Enid’s children had moved out to Long Island with their nurse. From her window, Lily, the oldest, caught a familiar sparkling. The entire summer awaited her, tomorrow was her tenth birthday, and she had been misbehaving all morning. Nobody knew what had come over her. Worse yet, her mother and Alice and the cook reacted as if the little girl—Lily kept telling herself, “I’m still only a little girl”—was disobedient out of choice,
as if she had enjoyed torturing the twins, or screaming in the kitchen till a bowl of icing slipped from the cook’s lap. Far from it. Her unhappiness mounted with every naughtiness. Finally she had been sent up to her room.

She leaned now on the windowsill, deliberately letting the last of her lunch slide off its plate into the boxwood below. Somewhere nearby Lily’s pet snail would still be lying, stunned from having been flung there by her mother, who had seen it early that morning, slithering blandly—unbearably—across the drowsing child’s naked stomach. Oh
please
, sweetie! a dirty old snail!—and as in a dream both it and Mummy disappeared, one
out the window, one down the stairs, a loose robe of blue chiffon trailing behind. A new baby was coming—from the Stork, said her parents; from God the Father, said Irish Alice. Lily had sat then until the feelings of crossness and loneliness grew keener, and the tears began.
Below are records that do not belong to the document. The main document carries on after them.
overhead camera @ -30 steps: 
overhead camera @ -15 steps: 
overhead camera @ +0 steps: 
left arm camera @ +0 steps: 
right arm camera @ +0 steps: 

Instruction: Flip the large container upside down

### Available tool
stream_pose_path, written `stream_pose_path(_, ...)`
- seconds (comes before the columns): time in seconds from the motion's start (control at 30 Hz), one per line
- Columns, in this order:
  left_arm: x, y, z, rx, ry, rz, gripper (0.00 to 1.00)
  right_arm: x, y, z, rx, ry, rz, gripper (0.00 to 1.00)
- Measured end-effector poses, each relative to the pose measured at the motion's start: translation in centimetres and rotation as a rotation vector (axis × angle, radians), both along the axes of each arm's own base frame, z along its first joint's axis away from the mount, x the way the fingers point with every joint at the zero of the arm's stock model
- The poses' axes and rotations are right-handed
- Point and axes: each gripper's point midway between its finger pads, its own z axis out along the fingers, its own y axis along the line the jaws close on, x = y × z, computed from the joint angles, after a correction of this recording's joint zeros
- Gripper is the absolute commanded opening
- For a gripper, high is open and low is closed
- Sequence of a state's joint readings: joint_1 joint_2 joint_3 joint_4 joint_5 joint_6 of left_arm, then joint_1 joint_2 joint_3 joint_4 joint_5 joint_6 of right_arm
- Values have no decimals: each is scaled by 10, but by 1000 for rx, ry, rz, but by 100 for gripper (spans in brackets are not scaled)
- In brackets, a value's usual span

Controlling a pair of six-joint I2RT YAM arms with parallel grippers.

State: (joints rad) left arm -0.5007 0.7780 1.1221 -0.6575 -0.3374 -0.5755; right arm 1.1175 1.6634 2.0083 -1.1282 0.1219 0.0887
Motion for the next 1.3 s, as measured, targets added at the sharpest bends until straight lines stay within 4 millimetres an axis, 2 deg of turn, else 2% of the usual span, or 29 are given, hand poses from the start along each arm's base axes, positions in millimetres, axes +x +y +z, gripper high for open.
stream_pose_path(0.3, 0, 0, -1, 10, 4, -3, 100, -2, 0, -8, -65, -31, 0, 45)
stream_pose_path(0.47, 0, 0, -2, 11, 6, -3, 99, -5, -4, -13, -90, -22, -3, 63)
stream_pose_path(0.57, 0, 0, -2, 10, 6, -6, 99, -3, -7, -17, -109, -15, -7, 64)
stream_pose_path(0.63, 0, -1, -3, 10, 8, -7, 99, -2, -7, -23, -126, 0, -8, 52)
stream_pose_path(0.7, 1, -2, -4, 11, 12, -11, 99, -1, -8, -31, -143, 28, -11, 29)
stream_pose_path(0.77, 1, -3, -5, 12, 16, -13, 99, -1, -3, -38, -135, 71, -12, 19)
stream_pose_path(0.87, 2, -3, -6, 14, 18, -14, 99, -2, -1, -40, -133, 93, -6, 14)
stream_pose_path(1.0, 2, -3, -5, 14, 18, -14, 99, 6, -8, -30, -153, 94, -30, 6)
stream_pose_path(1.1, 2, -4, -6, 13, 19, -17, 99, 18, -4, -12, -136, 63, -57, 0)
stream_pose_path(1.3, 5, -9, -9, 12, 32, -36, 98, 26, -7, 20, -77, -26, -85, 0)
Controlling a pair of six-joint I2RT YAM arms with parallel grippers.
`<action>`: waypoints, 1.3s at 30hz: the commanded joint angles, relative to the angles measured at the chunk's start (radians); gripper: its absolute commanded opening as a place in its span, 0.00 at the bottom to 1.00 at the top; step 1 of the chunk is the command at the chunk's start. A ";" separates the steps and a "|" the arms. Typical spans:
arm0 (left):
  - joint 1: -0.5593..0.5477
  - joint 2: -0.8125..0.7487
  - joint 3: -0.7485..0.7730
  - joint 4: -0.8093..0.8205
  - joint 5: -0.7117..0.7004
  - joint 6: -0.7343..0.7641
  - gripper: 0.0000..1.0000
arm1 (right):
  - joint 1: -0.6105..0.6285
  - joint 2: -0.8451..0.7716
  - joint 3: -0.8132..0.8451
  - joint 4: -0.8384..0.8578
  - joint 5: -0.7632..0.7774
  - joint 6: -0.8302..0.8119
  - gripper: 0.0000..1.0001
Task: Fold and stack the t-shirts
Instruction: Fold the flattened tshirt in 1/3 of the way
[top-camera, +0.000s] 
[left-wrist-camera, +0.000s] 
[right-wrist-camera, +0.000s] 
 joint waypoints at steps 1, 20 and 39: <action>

The morning of her punishment passed. She had listened to her mother on the steps with Alice, describing in a soft sweet voice the day ahead: the hairdresser’s, the hospital, the Cottage … Had Michéle gone over there already? He mustn’t forget to meet Mr. Buchanan’s train. As for the twins, why didn’t Alice take them to the beach after their nap? Be good now! And the door slammed, the car started, with not a word of reprieve for
Lily, and nothing of the little girl’s usual privilege—to be shown which dress her mother had on, which hat and gloves, which jewels. Lily had stood back against the wall while the car drove off, so that
anybody who hoped she would run to the window to see would be disappointed. But her dull satisfaction did not last. She had had to pity herself in the mirror till Alice came up with her tray.